Haegue Yang, Cittadella, 2011. Courtesy of Kukje Gallery, Seoul.

Yang's grandest sculptural gestures in The Leeum's Jean Nouvel-designed space are manifested in three towering straw edifices, modeled after a Mayan pyramid, the Indonesian ruin of Borobudur, and the Russian Islamic mosque Lala Tulpan. Collectively titled The Intermediates (2015), a body of work devised specifically for this exhibition, the sculptures pose in an in-between state, between scale model and real building, between the ephemeral and the everlasting, between the natural and the artificial. The figure statues placed between the structures resemble raffia-wrapped shamans--intermediaries between the human and the spirit world, between civilization and nature. The material of straw was chosen because of its "universality"--in nearly every culture, no matter its geographic location or time period, straw appears as a familiar folk material--but here the straw is all artificial, made of a filmy, flaxen-colored plastic, thwarting any kind of nostalgic sentiment for a shared, primitive past.

Haegue Yang, The Intermediate - Lion Dance on One Leg (left), 2015; The Intermediate - After Borobudur (right), 2015. Courtesy the artist.
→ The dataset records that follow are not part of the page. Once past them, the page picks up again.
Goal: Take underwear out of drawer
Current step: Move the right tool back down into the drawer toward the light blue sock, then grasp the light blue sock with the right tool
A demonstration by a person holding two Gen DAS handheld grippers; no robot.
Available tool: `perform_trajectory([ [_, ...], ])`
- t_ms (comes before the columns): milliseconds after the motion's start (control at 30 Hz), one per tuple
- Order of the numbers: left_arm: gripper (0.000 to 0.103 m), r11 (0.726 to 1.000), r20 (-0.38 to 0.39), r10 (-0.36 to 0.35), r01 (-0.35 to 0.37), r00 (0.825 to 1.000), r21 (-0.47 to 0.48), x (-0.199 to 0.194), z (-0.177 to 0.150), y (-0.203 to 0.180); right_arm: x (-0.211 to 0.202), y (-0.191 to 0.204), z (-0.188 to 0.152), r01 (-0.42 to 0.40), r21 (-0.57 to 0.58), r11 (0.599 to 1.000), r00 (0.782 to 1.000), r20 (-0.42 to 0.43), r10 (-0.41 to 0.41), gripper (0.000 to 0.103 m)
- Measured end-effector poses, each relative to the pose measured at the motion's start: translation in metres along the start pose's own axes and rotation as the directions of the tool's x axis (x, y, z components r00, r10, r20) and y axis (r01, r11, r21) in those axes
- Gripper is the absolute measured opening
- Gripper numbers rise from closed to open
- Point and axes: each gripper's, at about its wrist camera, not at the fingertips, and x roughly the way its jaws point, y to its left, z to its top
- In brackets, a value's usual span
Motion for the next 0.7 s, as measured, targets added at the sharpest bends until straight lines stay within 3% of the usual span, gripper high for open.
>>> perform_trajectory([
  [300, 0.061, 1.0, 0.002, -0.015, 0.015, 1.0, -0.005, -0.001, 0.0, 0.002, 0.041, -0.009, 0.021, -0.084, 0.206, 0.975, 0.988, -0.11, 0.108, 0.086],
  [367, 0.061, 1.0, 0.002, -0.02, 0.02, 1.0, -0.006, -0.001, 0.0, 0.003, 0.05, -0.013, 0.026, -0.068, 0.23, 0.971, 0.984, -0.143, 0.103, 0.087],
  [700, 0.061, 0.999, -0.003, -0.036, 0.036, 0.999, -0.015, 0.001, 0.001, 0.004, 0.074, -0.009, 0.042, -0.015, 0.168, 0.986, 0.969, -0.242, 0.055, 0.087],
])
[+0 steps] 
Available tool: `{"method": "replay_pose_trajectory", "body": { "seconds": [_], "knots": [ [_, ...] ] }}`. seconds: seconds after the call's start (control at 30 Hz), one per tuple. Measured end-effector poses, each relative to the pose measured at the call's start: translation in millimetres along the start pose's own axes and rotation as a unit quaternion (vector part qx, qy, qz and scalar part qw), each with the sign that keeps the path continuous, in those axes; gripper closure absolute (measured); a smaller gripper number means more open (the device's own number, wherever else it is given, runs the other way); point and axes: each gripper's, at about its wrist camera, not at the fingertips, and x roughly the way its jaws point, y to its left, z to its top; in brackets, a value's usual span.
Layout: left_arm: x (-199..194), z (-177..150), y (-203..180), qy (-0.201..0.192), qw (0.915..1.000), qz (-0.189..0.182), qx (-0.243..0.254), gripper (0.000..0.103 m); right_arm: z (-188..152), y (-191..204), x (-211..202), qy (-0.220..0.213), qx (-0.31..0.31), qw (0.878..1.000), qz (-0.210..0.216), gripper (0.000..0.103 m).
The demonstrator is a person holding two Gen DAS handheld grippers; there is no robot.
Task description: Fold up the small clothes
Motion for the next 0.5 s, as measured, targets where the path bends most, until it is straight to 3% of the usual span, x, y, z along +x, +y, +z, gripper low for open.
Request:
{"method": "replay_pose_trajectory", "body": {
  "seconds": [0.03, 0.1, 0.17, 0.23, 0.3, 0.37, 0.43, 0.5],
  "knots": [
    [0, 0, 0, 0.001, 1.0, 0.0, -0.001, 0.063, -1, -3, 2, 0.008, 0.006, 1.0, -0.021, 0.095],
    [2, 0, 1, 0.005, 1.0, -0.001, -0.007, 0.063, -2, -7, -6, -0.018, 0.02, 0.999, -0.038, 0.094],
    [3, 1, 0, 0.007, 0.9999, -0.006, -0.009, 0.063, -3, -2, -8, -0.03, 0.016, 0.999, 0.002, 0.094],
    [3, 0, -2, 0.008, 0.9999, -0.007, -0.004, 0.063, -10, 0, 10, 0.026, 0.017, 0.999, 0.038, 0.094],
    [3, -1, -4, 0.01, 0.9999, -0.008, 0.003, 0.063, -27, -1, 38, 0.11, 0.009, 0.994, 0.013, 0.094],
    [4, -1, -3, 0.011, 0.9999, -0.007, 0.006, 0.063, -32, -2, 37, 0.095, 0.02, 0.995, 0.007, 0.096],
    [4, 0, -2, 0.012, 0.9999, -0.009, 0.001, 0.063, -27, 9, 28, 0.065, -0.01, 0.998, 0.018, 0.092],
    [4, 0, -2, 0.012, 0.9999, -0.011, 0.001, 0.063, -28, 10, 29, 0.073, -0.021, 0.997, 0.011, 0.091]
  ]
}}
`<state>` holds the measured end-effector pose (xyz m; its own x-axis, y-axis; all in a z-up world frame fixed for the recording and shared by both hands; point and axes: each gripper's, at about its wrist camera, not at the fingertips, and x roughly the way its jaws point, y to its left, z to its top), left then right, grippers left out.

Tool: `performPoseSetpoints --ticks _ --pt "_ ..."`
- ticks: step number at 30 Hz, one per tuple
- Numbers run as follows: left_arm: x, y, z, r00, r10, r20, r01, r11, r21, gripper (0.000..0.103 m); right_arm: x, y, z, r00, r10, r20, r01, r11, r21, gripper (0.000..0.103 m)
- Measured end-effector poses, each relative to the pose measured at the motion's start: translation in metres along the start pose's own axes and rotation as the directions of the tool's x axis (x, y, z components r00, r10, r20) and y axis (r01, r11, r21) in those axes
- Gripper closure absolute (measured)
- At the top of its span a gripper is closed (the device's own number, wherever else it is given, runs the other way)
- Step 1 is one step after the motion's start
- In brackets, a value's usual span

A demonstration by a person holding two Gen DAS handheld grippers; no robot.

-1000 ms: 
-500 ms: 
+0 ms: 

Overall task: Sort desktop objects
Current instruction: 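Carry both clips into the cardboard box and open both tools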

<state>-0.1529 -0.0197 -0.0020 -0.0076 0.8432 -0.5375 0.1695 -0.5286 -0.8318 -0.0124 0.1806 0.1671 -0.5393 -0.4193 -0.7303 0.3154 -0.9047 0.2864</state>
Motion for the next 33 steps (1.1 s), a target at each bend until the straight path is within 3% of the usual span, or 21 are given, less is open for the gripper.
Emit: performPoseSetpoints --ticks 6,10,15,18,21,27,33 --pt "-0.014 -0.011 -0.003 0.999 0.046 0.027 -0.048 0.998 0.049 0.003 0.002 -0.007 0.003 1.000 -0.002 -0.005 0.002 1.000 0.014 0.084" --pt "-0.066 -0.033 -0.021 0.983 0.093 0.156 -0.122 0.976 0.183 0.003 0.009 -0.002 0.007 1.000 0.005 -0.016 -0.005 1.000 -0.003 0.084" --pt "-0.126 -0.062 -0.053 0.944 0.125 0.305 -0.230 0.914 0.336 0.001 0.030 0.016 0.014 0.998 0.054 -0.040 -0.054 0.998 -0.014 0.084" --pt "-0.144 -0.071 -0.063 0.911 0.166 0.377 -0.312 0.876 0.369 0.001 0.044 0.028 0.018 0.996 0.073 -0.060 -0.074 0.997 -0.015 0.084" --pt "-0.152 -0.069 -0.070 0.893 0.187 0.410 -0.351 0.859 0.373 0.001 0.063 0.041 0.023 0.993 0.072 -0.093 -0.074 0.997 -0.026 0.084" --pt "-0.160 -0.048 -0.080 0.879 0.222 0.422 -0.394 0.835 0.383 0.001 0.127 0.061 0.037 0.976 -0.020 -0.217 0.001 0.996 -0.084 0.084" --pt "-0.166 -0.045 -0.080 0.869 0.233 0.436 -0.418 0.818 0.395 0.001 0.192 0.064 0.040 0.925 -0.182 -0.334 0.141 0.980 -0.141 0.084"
Lest one imagines Yang's work casts its eyes only on the ancient past and our everyday present, references to art history also come into sight. At the entrance of the museum, suspended high above the viewer, a new work, a modular Venetian-blind structure, invokes Sol Lewitt by reproducing one of his iconic sculptures of repeating cubic forms, enlarged and hung upside down. And Boxing Ballet (2013/2015) replicates the historic, geometric costumes of the Triadic Ballet by Bauhaus painter, sculptor, and choreographer Oskar Schlemmer, their distinctive forms covered by gold bells.
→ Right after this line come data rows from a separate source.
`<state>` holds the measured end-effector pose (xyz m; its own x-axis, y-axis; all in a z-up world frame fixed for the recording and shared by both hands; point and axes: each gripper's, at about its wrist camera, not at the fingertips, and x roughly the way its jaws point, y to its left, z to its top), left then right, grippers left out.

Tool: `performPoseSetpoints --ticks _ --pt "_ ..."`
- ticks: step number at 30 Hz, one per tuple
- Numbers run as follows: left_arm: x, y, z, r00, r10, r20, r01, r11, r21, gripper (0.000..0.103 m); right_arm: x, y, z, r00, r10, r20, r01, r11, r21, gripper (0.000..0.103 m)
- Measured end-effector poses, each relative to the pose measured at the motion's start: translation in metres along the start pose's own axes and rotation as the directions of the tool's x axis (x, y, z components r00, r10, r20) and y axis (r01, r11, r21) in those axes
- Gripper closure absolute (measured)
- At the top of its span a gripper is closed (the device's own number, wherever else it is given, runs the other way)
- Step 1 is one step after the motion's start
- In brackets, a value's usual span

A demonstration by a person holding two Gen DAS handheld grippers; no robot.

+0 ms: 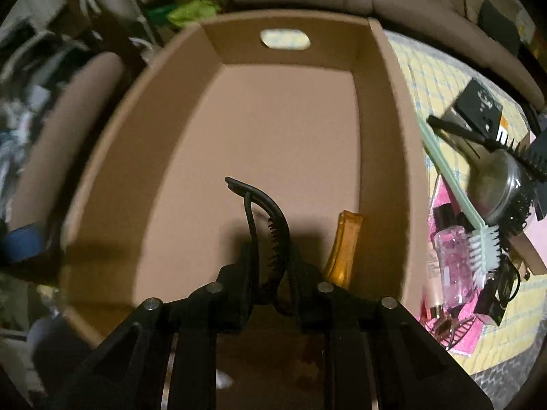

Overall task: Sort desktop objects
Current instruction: 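Carry both clips into the cardboard box and open both tools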

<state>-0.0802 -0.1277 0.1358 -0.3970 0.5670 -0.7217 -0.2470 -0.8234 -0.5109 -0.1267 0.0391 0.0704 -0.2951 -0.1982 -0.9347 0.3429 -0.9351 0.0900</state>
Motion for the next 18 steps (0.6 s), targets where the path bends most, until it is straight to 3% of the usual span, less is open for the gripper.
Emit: performPoseSetpoints --ticks 4,6,8,10,11,12,18 --pt "-0.001 0.006 0.002 1.000 -0.012 0.005 0.012 1.000 -0.014 0.001 0.018 -0.002 0.006 0.996 -0.078 -0.036 0.079 0.997 0.024 0.085" --pt "-0.001 0.007 0.002 1.000 -0.018 0.004 0.018 1.000 -0.024 0.001 0.021 0.000 0.008 0.993 -0.108 -0.043 0.109 0.994 0.024 0.082" --pt "0.000 0.008 0.003 1.000 -0.030 0.006 0.030 0.999 -0.039 0.001 0.016 0.002 0.007 0.994 -0.103 -0.037 0.103 0.995 0.017 0.071" --pt "0.002 0.009 0.005 0.999 -0.041 0.012 0.042 0.998 -0.048 0.000 -0.001 0.004 0.006 0.997 -0.076 -0.003 0.076 0.997 0.004 0.067" --pt "0.002 0.009 0.006 0.998 -0.054 0.019 0.055 0.997 -0.056 0.000 -0.008 0.002 0.006 0.996 -0.084 0.008 0.084 0.996 0.006 0.057" --pt "0.003 0.009 0.007 0.999 -0.050 0.017 0.051 0.996 -0.068 0.000 -0.023 -0.004 0.004 0.994 -0.101 0.033 0.101 0.995 0.007 0.054" --pt "0.025 0.003 0.020 0.996 -0.084 -0.006 0.083 0.990 -0.116 0.000 -0.096 -0.044 -0.015 0.984 -0.060 0.169 0.056 0.998 0.028 0.049"
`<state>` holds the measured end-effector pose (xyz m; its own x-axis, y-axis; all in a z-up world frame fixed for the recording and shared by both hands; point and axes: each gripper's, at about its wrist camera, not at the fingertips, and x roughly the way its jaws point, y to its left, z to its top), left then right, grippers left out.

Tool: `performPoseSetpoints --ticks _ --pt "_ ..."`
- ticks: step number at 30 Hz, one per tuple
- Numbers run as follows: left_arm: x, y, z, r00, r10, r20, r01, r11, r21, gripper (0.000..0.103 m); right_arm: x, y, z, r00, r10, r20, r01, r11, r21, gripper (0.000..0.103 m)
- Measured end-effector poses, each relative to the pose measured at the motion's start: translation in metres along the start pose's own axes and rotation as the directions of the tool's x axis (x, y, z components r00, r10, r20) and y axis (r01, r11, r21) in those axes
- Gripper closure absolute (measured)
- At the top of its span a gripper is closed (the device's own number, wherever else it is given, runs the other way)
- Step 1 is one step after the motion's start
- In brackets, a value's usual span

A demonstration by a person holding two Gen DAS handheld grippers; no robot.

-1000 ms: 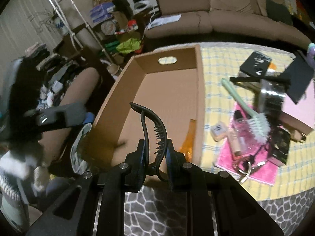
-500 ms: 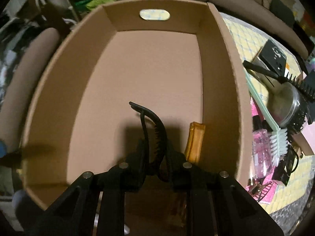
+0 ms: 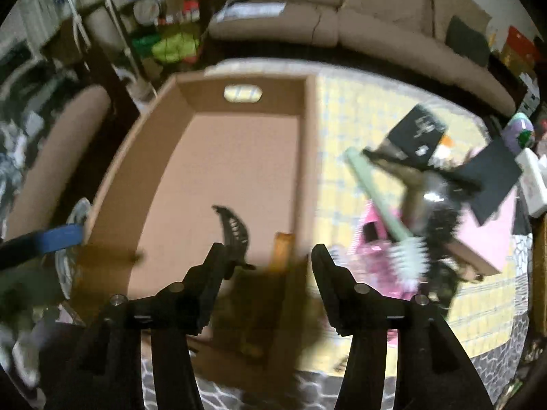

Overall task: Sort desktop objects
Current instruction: 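Carry both clips into the cardboard box and open both tools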

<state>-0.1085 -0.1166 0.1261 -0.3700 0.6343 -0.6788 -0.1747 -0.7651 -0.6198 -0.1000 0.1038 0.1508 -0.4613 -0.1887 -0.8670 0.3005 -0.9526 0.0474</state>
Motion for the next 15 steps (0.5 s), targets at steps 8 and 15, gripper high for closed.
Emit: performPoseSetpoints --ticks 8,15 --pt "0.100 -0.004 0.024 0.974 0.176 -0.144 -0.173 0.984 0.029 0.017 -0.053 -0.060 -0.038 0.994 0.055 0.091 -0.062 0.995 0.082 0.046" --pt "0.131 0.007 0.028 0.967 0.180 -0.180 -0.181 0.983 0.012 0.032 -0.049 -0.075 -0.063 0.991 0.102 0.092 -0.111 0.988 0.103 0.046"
Haegue Yang, Sol LeWitt Upside Down - Structure with Three Towers, Expanded 23 Times, 2015. Courtesy the artist.

But where is the eponymous elephant? Nowhere in Yang's exhibition will you find any visual indicator of the great grey beast. Yang's elephant, rather, is literary, drawn from two written works: "Shooting an Elephant," an essay by George Orwell, and The Roots of Heaven (Les Racines du Ciel), a novel by Romain Gary. In both stories, the elephant serves as a metaphor for nature, and humans find themselves in confrontation with it. Both stories, notably, are entwined in the ugly circumstances of colonialism. This virtual "elephant in the room" points to another, very important, undercurrent of Yang's work: her "interest in how colonial history affects and transforms us."

Haegue Yang, Boxing Ballet, 2013/2015. Courtesy the artist.
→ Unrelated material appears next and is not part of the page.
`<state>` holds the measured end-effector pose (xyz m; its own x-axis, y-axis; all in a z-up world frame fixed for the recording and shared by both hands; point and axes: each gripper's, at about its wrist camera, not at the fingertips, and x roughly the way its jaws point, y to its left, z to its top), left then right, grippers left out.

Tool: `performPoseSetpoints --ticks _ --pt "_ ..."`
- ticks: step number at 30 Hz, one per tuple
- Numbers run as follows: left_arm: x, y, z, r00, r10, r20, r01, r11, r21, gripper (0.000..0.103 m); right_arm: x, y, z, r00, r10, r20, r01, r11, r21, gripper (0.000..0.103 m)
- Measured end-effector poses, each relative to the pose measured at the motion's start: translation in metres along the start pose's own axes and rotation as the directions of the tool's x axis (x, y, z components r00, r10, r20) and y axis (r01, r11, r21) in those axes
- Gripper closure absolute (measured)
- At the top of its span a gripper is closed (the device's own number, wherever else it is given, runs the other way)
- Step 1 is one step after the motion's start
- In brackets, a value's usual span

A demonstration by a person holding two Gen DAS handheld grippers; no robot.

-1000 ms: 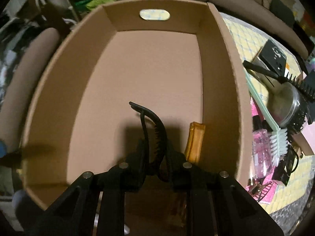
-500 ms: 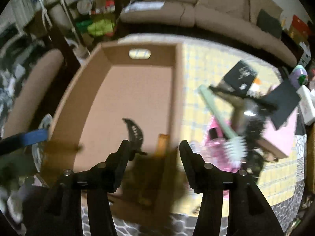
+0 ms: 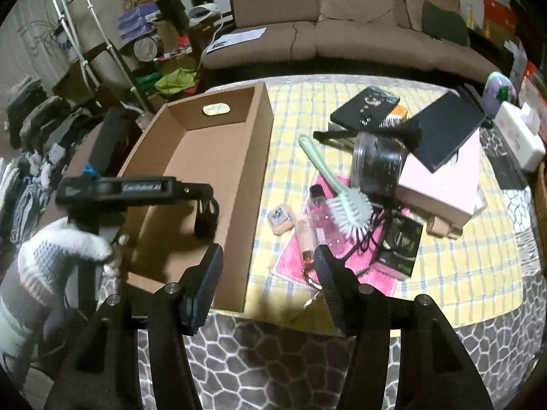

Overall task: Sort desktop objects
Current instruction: 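Move both tools back over the table toward the black case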

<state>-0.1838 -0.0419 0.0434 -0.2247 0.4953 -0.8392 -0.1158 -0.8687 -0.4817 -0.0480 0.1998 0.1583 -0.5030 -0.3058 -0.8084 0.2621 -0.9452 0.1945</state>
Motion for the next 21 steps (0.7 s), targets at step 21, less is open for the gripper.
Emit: performPoseSetpoints --ticks 21 --pt "0.033 -0.025 0.000 0.975 -0.001 -0.222 0.031 0.991 0.132 0.063 0.019 -0.017 -0.015 0.999 0.036 -0.016 -0.036 0.999 0.039 0.046"
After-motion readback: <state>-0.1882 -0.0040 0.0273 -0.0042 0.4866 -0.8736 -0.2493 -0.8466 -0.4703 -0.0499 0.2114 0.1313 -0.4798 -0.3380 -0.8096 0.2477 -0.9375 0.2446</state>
Yang's installations and sculptures, in their formal qualities, their materials, and their cultural references, echo the vast human sensorium, intellect, and capacity to create. Whether or not the visitor can catch all the references and underlying meanings to the works, however, is not necessarily of importance to the artist. In a recent interview in Ocula, the artist explains, "My driving interests and motivations are often concrete, but my artistic language is one of abstraction. Abstraction is, for me, a way of thinking and working through collective and individual narratives across different histories, generations and locations. They coincide and overlap, becoming comprehensible on a personal level in linguistically unexplainable ways." Understanding Yang's work and its myriad references and allusions, then, is not the crucial factor--it's the experience that truly matters. In the end, Yang's work is primarily concerned with expressing what it means to be human, the nuances of which are infinitely varied and discrete.

Haegue Yang, Cittadella, 2011. Courtesy of Kukje Gallery, Seoul.